Clayton Bigsby said:


> I could watch videos like that all day, far better then any Winter X-games halfpipe or slope style run I've ever seen (spinny spinny = boring)


This!

This is real riding that I can relate to. I ride virtually no park. This is how I ride just at a much higher level than what I can do. Just cruising the mountain, hitting stuff trying to have fun.


----------



## linvillegorge (Jul 6, 2009)

pointblank said:


> wow such a sick edit.
> 
> The rider gets so much pop when he ollies off those side hits and makes it look so stylish and effortlessly.


Yep. He's hitting the same type of stuff I hit, he's just getting triple the air I get. It's the speed. A lot of that video is slowed down, but he's hauling ass.


----------



## wrathfuldeity (Oct 5, 2007)

For real....bad ass freestyle, using the mtn as your playground park


----------



## Oldman (Mar 7, 2012)

I can only watch and marvel at the skill set. ( one that I will never have ) I agree totally, is it so much more exciting to watch such skill in a natural setting and yes, that lad is hauling ass down the mountain.

Brilliant. :3tens:


----------



## SGboarder (Jun 24, 2012)

Oldman said:


> is it so much more exciting to watch such skill in a natural setting


But keep in mind that those skills are the result of many hours spent in the park...


----------



## sabatoa (Jan 18, 2011)

pointblank said:


> wow such a sick edit.
> 
> The rider gets so much pop when he ollies off those side hits and makes it look so stylish and effortlessly.

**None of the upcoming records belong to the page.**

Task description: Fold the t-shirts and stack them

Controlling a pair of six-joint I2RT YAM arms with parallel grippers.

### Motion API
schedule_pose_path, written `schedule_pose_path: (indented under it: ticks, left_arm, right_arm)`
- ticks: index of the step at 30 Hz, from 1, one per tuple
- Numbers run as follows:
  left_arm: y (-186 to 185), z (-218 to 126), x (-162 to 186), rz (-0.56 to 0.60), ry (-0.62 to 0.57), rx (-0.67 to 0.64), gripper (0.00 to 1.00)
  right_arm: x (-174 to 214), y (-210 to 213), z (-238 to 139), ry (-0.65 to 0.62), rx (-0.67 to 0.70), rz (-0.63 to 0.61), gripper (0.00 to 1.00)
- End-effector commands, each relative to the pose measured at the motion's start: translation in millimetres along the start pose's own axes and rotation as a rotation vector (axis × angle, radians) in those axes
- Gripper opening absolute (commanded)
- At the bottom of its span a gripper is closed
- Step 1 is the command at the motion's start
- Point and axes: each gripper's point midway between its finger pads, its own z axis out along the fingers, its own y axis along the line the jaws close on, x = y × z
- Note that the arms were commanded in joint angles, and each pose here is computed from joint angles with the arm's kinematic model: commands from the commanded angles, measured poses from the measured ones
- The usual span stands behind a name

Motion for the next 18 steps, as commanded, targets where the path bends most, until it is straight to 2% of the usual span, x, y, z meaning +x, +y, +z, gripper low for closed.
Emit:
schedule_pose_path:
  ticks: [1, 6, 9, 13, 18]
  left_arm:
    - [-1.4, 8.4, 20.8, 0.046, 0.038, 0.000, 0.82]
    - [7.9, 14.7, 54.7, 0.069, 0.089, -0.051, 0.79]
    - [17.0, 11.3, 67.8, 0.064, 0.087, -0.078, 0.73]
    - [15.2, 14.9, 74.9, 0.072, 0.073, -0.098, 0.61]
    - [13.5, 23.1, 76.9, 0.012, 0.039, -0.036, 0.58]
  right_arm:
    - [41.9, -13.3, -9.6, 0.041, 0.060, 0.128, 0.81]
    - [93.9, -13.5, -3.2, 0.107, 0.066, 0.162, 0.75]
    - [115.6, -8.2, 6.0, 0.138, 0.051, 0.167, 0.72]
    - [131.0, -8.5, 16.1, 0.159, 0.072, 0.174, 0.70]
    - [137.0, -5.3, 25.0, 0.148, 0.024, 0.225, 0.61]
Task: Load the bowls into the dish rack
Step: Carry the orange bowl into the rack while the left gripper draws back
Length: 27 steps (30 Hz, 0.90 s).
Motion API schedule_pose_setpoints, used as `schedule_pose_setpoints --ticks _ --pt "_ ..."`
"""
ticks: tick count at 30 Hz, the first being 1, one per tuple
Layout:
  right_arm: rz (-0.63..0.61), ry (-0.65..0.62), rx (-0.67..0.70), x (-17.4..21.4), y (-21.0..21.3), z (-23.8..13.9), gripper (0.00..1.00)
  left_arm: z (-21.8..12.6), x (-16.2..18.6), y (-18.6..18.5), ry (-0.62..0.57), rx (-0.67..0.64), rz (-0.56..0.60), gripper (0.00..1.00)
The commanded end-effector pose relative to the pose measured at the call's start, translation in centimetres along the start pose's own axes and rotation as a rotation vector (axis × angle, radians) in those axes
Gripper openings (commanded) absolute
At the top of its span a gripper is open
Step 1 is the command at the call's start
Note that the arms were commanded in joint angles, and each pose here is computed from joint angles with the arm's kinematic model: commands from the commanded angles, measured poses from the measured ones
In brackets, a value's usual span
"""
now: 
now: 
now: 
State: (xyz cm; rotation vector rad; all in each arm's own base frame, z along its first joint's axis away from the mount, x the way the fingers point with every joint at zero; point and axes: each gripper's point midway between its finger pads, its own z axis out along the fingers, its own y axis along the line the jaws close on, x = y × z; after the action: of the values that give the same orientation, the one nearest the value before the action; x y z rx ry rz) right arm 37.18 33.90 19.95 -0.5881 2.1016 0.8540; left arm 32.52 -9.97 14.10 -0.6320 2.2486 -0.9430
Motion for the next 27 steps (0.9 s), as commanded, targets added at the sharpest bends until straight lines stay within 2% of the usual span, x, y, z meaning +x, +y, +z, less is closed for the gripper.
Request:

It's like he has a booster rocket on his board. to.da.moon.


----------



## BC Snowbeard (Dec 12, 2016)

Man! That sort of riding is exactly why I started, looks beyond fun. Gotta bring up my skills a bit (or a lot!) before I'm able to do half of that, but I can't wait. 

And like @Clayton Bigsby said, I could watch edits like that all day. Especially those flow/follow lines - so much more inspiring than endless spins off absurdly big jumps.


----------



## Clayton Bigsby (Oct 23, 2012)

wrathfuldeity said:


> For real....bad ass freestyle, using the mtn as your playground park


Our motto in the old days at BAKER was Search and Destroy


----------



## Nocturnal7x (Mar 6, 2015)

Pretty sweet.


----------



## GDimac (Nov 19, 2015)

Such an awesome edit, Arthur Longo always has such smooth style, and man can he generate pop. Beauty. 

We've been blessed with many great edits & films this season. Imo, this edit is up there with Glue, Reckless Abandon, Eternal Beauty of Snowboarding, Stronger, Fruition (the riding mainly) & Energy, as well.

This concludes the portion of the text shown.